By default, not only checkpoint will cause the file to be generated, but writer’s memory (write-buffer-size) exhaustion will also flush data to DFS and generate the corresponding file. You can enable write-buffer-spillable
to generate spilled files in writer to generate bigger files in DFS.
- So second thing is increase
write-buffer-size
or enablewrite-buffer-spillable
.
Understand Snapshots
Paimon maintains multiple versions of files, compaction and deletion of files are logical and do not actually delete files. Files are only really deleted when Snapshot is expired, so the first way to reduce files is to reduce the time it takes for snapshot to be expired. Flink writer will automatically expire snapshots.
See Expire Snapshots.
Understand Partitions and Buckets
Paimon files are organized in a layered style. The following image illustrates the file layout. Starting from a snapshot file, Paimon readers can recursively access all records from the table.

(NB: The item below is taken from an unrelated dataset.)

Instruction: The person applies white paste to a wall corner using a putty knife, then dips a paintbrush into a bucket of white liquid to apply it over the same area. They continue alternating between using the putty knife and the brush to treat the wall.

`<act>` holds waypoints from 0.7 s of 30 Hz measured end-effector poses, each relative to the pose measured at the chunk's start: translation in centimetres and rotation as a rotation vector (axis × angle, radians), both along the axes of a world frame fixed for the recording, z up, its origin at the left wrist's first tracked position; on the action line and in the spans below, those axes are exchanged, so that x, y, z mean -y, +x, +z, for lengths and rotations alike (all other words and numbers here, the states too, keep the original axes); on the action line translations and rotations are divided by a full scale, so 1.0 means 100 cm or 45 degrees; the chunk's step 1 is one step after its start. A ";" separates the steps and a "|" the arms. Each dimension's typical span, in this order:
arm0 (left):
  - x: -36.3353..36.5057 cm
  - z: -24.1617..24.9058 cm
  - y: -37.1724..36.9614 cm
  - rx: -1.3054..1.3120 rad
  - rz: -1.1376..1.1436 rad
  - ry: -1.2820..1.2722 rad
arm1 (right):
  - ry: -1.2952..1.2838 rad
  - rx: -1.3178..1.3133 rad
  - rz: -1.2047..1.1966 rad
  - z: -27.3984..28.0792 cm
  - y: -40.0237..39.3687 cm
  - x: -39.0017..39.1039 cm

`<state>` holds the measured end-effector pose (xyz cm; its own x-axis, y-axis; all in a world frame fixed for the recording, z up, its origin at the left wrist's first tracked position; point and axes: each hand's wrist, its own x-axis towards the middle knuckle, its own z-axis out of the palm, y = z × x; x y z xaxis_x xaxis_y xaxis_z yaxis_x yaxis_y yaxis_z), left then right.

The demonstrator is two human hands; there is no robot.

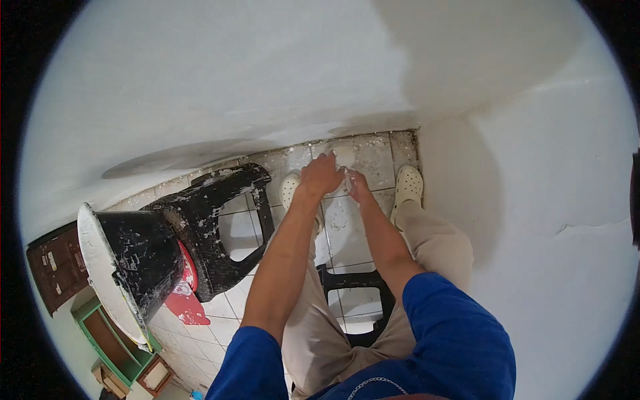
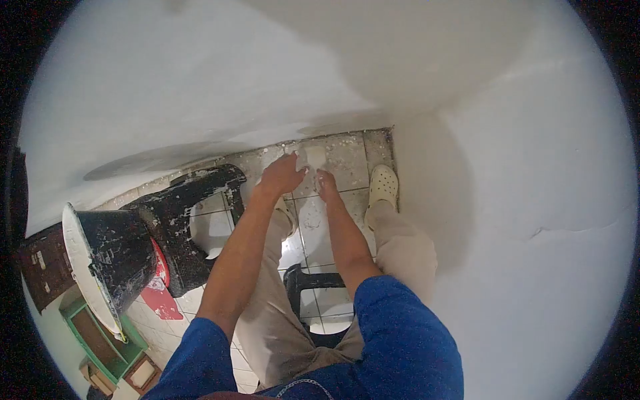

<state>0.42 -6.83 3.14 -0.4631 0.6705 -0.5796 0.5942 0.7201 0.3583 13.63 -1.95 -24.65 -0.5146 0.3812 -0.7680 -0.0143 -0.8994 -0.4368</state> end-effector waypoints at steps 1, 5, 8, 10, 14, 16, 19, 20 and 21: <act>-0.001 -0.002 0.000 -0.018 -0.002 0.012 | -0.023 0.002 0.039 -0.030 0.003 0.004; 0.005 -0.007 -0.005 -0.031 -0.005 0.029 | -0.003 0.137 0.059 -0.020 -0.001 -0.002; 0.002 0.005 -0.007 0.043 -0.031 -0.081 | 0.076 0.241 0.155 -0.023 -0.011 -0.016; 0.001 0.003 -0.007 0.026 -0.059 -0.101 | 0.110 0.126 0.267 -0.099 -0.008 -0.028; 0.005 0.002 -0.009 -0.024 -0.041 -0.032 | -0.122 0.326 0.087 -0.007 -0.043 -0.027; 0.004 -0.003 -0.007 -0.005 -0.056 -0.049 | -0.203 0.286 0.098 -0.015 -0.045 -0.029; 0.001 -0.004 -0.005 -0.020 -0.062 -0.046 | -0.262 0.331 0.213 -0.066 -0.054 -0.028; 0.000 -0.003 -0.003 -0.027 -0.061 -0.043 | -0.172 0.417 0.242 -0.076 -0.055 -0.029; -0.002 0.001 -0.002 -0.019 -0.059 -0.060 | -0.082 0.505 0.271 -0.075 -0.056 -0.031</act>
<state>0.24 -6.64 3.20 -0.4406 0.6637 -0.6045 0.6324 0.7073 0.3158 8.03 1.11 -32.14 -0.2372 0.2440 -0.9403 0.3311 -0.8897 -0.3144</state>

For example, the following table:
CREATE TABLE MyTable (
user_id BIGINT,
item_id BIGINT,
behavior STRING,
dt STRING,
hh STRING,
PRIMARY KEY (dt, hh, user_id) NOT ENFORCED
) PARTITIONED BY (dt, hh) WITH (
'bucket' = '10'
);
The table data will be physically sliced into different partitions, and different buckets inside, so if the overall data volume is too small, there is at least one file in a single bucket, I suggest you configure a smaller number of buckets, otherwise there will be quite a few small files as well.
Understand LSM for Primary Table
LSM tree organizes files into several sorted runs. A sorted run consists of one or multiple data files and each data file belongs to exactly one sorted run.
By default, sorted runs number depends on num-sorted-run.compaction-trigger
, see Compaction for Primary Key Table, this means that there are at least 5 files in a bucket. If you want to reduce this number, you can keep fewer files, but write performance may suffer.
Understand Files for Bucketed Append Table
By default, Append also does automatic compaction to reduce the number of small files.
However, for Bucketed Append table, it will only compact the files within the Bucket for sequential purposes, which may keep more small files. See Bucketed Append.
Understand Full-Compaction
Maybe you think the 5 files for the primary key table are actually okay, but the Append table (bucket) may have 50 small files in a single bucket, which is very difficult to accept. Worse still, partitions that are no longer active also keep so many small files.
Configure ‘full-compaction.delta-commits’ perform full-compaction periodically in Flink writing. And it can ensure that partitions are full compacted before writing ends.